En un rincón, la veterinaria y la enfermera observaban, testigos mudas. Ya habían visto escenas así, pero el corazón nunca aprende a ser insensible. La enfermera desvió la mirada para ocultar sus lágrimas, pero fue en vano. Pues no se puede permanecer indiferente ante el amor que lucha contra el final.

Y de repente, un milagro. Léo tembló por completo, como si reuniera la poca vida que le quedaba. Lentamente, con un esfuerzo sobrehumano, levantó sus patas delanteras y, temblando pero con una fuerza increíble, rodeó el cuello de Artiom. Ese gesto no era trivial: era una ofrenda final. Una despedida, una gratitud, un amor infinito contenido en un solo abrazo. Como si dijera: «Gracias por haber sido mi humano. Gracias por darme un hogar».

—Te amo… —balbuceó Artiom, ahogando sus sollozos—. Te amo, mi niño… Siempre te amaré… Sabía que este día llegaría. Se había preparado para ello. Pero nada podía armarlo contra este dolor.

La veterinaria se acercó, con un inyector en la mano, la jeringa brillando bajo la luz mortecina. El líquido claro que contenía parecía inofensivo, pero portaba el final. —Cuando esté listo… —murmuró ella.
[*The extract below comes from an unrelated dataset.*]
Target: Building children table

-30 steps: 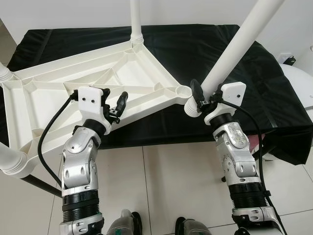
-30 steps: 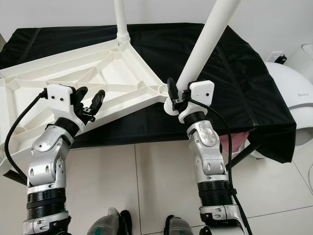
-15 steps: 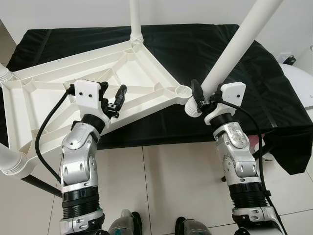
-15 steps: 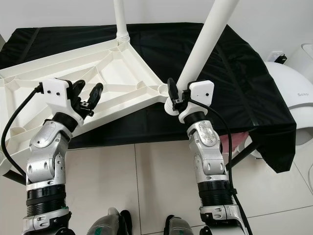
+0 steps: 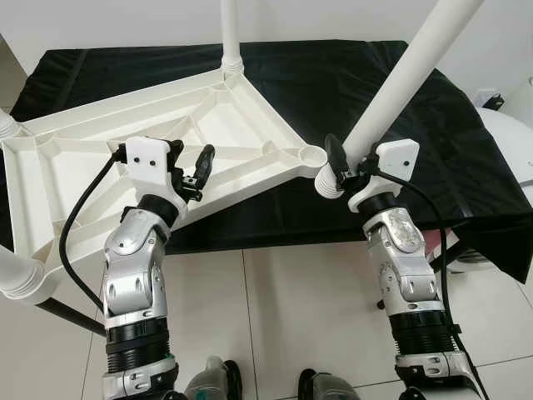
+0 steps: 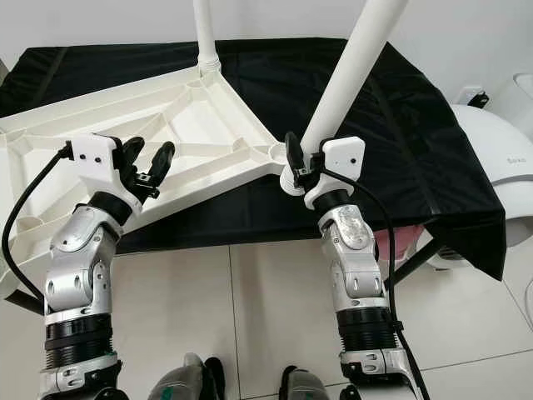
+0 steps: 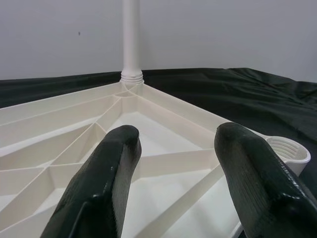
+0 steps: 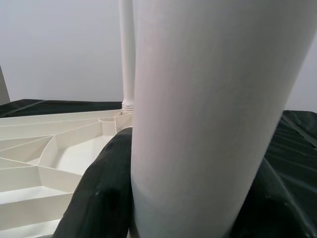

Artiom levantó la vista hacia Léo. Su voz temblaba, pero el amor se imponía: —Puedes descansar, mi héroe… Has sido valiente. Has sido el mejor. Te dejo ir… con amor.

Pero de repente, la veterinaria se detuvo. Frunció el ceño, colocó su estetoscopio en el pecho del perro y se quedó paralizada.

Silencio. Incluso el zumbido de las lámparas pareció desaparecer.

Luego, bruscamente: —¡Un termómetro! ¡Rápido! ¡Y su expediente, inmediatamente!

Artiom la miró, aturdido. —Pero… usted dijo… que se estaba muriendo…

—Eso creía —respondió ella, concentrada—. Pero no es un paro cardíaco. Ni un fallo orgánico. Es… una infección masiva. Una septicemia. ¡Tiene más de 40° de fiebre! ¡No se está muriendo, está luchando!

El tiempo se detuvo. Las horas pasaron. Cayó la noche. Finalmente, la veterinaria salió, agotada pero con la mirada ardiente: —Está estable. La fiebre está bajando. Su corazón late con regularidad. Pero las próximas horas serán decisivas.

Artiom rompió en sollozos silenciosos. —Gracias… Gracias por no haberse rendido…

Y más tarde, la puerta se abrió de nuevo. Esta vez, la veterinaria sonreía. —Venga. Lo está esperando.

Artiom entró, con las piernas temblando. Sobre una manta blanca, con una vía intravenosa en el brazo, allí estaba Léo. Sus ojos claros, vivos, lo miraban fijamente. Al ver a su dueño, movió débilmente la cola. Una vez. Dos veces. Como diciendo: «He vuelto. Me he quedado».

—Hola, viejo amigo… —murmuró Artiom mientras acariciaba su hocico—. Simplemente no querías irte…

Y entonces, lentamente, Léo levantó una pata y la posó sobre la mano de su dueño.

Ya no era una despedida. Era una promesa. Una promesa de seguir juntos. Una promesa de no rendirse. Una promesa de amar, hasta el final.